Severe adverse events
The US Centers for Disease Control and Prevention reported that the Pfizer vaccine has an anaphylaxis rate of 11.1 per 1,000,000 vaccinations.17 Patients who have an anaphylactic reaction to the first Pfizer vaccine dose should not be given a second dose. Patients with a history of anaphylaxis to polyethylene glycol (PEG) preservatives, which are found in medications such as doxorubicin and monoclonal therapies, should not receive the Pfizer vaccine.17,18
Recent independent review of data on the Oxford-AstraZeneca vaccine concluded there was no increased risk of anaphylaxis beyond what is expected with other vaccines.19 There has been one case of transverse myelitis developing within two weeks of vaccine administration.8
A recent question about an increased risk of thrombosis after use of the Oxford-AstraZeneca vaccine has not been supported by vaccine data, and an independent commission to the TGA recommended that the Oxford-AstraZeneca vaccine remains safe for use.20 However, until results of ongoing investigations are available, ATAGI recommends that vaccination with any COVID-19 vaccine should be deferred for people with a history of the rare conditions cerebral venous sinus thrombosis (CVST) or heparin-induced thrombocytopenia.21
Further, several countries have suspended use of the Oxford-AstraZeneca vaccine in people younger than 55 or 60 years because of concerns about a possible link with unusual cases of thrombosis (predominantly CVST) occurring with thrombocytopenia. At the time of writing, Australia has recorded one unusual thrombosis event in 400,000 Oxford-AstraZeneca doses administered.22
ATAGI is meeting regularly and aims to provide clinician and patient advice on the vaccine and thrombosis in early April. As this is a rapidly evolving space, we recommend clinicians regularly check ATAGI statements to healthcare providers regarding thrombosis risk (www.health.gov.au/news/atagi-statement-healthcare-providers-specific-clotting-condition-reported-after-covid-19-vaccination).23
Reporting adverse events
The TGA will continue to monitor vaccine adverse events and encourages reporting from both consumers and health professionals (www.tga.gov.au/reporting-suspected-side-effects-associated-covid-19-vaccine).

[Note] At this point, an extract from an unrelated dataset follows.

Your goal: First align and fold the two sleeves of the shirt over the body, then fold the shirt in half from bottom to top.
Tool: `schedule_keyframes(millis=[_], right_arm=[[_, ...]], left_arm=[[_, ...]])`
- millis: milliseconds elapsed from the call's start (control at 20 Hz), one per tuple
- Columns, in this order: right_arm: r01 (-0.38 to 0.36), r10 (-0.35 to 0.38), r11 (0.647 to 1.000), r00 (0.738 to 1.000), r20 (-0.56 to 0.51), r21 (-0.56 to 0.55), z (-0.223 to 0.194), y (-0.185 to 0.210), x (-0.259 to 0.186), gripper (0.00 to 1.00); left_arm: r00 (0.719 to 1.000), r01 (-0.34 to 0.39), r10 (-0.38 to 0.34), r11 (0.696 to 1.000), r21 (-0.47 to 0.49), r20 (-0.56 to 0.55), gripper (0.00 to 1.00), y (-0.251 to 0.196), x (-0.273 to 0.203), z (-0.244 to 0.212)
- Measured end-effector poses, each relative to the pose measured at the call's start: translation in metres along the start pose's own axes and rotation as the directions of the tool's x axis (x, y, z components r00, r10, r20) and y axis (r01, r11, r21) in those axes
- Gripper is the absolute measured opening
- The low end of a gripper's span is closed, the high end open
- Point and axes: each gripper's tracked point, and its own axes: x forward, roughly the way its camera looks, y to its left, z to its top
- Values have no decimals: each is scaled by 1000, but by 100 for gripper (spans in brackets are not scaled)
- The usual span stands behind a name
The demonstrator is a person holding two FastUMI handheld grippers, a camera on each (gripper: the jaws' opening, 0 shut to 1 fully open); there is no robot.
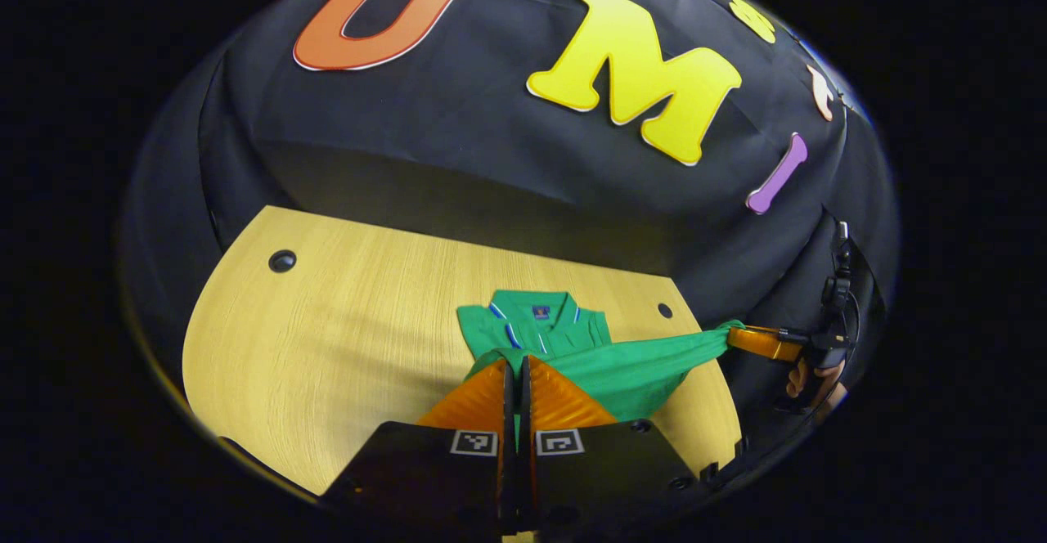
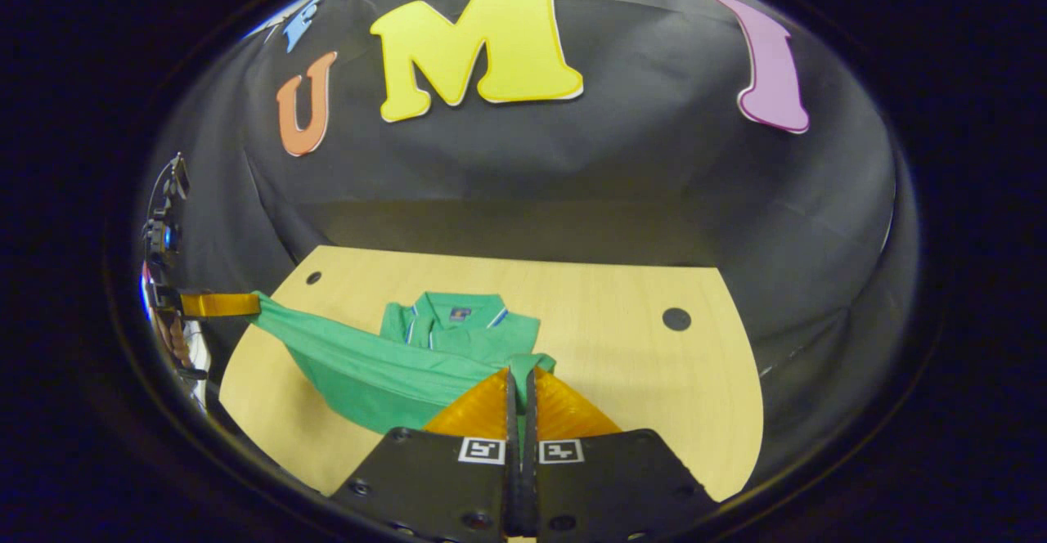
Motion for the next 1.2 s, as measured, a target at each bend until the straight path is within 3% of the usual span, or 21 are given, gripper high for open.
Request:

Vaccine recommendations for specific populations
All three vaccines were tested on relatively young and healthy populations. Following is a summary of our understanding to date of vaccine efficacy and safety in patients with comorbid medical conditions.
People with medical comorbidities
The COVID-19 vaccines are expected to be safe for patients with stable medical comorbidities. About 10 to 20% of trial patients who received the Pfizer and Oxford-AstraZeneca vaccines had stable comorbidities such as diabetes and pulmonary hypertension. There was no decrease in efficacy or increase in adverse events for patients with these comorbidities.7,8 Data on medical comorbidities and vaccination from the Novavax vaccine trials are yet to be published.